• Entries supplied:

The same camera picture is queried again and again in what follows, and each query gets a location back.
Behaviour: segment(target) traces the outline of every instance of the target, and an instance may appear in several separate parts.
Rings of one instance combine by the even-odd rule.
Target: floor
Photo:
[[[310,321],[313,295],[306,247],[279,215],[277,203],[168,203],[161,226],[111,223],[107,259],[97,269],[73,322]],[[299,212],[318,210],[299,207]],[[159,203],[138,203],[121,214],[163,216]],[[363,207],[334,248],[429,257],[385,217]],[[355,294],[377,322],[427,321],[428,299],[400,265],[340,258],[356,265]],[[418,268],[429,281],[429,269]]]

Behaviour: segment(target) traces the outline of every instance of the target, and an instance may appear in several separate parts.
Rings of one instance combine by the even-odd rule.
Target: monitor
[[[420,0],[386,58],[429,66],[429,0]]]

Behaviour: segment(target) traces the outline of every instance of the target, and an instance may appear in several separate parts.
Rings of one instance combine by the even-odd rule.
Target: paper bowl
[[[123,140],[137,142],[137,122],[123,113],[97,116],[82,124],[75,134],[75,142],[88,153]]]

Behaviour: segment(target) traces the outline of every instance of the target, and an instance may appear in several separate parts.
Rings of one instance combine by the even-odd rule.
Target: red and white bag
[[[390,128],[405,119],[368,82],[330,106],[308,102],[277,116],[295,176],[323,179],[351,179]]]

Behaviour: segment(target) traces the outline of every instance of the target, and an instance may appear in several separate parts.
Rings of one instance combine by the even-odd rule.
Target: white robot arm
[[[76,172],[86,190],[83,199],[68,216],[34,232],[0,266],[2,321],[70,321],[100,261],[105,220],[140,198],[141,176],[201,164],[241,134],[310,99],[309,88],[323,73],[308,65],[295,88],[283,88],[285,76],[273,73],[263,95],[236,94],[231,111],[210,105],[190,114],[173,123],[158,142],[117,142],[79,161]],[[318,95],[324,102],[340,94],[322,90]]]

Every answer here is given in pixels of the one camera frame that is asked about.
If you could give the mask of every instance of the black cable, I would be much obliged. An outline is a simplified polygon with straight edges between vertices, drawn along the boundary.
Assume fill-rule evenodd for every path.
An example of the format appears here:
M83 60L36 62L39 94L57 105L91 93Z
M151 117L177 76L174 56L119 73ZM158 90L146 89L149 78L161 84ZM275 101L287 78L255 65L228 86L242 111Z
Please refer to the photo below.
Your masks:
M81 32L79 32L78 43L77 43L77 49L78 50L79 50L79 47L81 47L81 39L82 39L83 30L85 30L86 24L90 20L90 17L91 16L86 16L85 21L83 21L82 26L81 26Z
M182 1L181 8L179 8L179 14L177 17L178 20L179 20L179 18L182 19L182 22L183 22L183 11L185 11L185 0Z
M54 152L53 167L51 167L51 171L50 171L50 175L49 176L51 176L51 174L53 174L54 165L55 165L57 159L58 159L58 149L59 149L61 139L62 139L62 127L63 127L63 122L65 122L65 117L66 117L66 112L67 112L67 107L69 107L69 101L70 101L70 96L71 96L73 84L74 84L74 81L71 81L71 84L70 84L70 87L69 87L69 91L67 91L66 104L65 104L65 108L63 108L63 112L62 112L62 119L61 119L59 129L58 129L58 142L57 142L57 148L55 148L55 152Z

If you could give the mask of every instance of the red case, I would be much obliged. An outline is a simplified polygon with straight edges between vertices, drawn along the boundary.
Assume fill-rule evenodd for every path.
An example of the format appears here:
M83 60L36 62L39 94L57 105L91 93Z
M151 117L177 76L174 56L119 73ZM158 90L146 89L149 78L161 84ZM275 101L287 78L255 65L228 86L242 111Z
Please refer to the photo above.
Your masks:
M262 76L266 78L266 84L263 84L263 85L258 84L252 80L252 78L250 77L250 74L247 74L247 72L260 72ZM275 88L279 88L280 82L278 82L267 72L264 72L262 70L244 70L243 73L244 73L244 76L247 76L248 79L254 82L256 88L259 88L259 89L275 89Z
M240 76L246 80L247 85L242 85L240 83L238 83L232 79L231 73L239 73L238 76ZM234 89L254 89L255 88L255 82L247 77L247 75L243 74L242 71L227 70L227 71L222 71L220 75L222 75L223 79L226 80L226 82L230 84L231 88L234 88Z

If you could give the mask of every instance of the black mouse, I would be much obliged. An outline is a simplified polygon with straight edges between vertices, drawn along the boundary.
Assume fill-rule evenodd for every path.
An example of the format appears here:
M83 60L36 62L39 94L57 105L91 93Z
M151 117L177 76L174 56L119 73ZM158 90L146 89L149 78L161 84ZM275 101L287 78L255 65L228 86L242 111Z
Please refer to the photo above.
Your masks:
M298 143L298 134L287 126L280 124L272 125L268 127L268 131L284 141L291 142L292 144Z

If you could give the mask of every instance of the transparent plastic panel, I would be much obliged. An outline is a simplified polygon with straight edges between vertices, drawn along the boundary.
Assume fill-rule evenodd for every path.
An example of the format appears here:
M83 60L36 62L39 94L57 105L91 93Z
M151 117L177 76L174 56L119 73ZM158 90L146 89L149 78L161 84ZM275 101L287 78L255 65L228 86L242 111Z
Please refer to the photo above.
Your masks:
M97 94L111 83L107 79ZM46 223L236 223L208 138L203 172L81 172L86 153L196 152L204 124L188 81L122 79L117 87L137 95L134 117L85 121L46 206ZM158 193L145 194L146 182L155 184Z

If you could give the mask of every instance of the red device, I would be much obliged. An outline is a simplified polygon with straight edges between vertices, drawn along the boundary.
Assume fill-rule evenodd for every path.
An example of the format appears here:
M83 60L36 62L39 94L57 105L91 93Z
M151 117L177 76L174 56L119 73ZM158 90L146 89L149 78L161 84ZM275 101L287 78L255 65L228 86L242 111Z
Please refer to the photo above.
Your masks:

• Exercise goal: Each line from the start of the listing above through the line containing "Every answer here" must be reproduced exactly. Leave out the rest.

• Answer below:
The same camera picture is queried again and again in what follows, and each query gets a location back.
Behaviour: segment(target) traces the outline of every instance of the target, and an instance may appear in several separate parts.
Rings of one instance combine by the even-odd rule.
Target: floor
Photo:
[[[310,321],[313,295],[306,247],[279,215],[277,203],[168,203],[161,226],[111,223],[107,259],[97,269],[73,322]],[[299,212],[318,210],[299,207]],[[159,203],[138,203],[121,214],[163,216]],[[363,207],[334,248],[429,257],[385,217]],[[355,294],[377,322],[427,321],[428,299],[400,265],[340,258],[356,265]],[[418,268],[429,281],[429,269]]]

Behaviour: segment(target) traces the outline of every instance of the target, and an instance may appear in several separate parts.
Rings of one instance combine by the even-odd rule.
Target: monitor
[[[420,0],[386,58],[429,66],[429,0]]]

Behaviour: segment(target) traces the outline of every instance of the target, and an instance may appear in several separate parts.
Rings of one instance combine by the even-odd rule.
Target: paper bowl
[[[123,140],[137,142],[137,122],[123,113],[97,116],[82,124],[75,134],[75,142],[88,153]]]

Behaviour: segment(target) traces the outline of every instance of the target, and an instance may appear in several separate parts.
Rings of one instance combine by the even-odd rule.
Target: red and white bag
[[[390,128],[405,119],[368,82],[330,106],[308,102],[277,116],[295,176],[323,179],[351,179]]]

Behaviour: segment(target) traces the outline of every instance of the target, and an instance may appear in several separate parts.
Rings of one instance combine by the even-odd rule.
Target: white robot arm
[[[76,172],[86,190],[83,199],[68,216],[34,232],[0,266],[2,321],[70,321],[100,261],[105,220],[140,198],[141,176],[201,164],[241,134],[310,99],[309,88],[323,73],[308,65],[295,88],[283,88],[285,76],[273,73],[263,95],[236,94],[231,111],[210,105],[190,114],[173,123],[158,142],[117,142],[79,161]],[[318,95],[324,102],[340,94],[322,90]]]

Every answer here is given in pixels of the one camera frame that is asked about.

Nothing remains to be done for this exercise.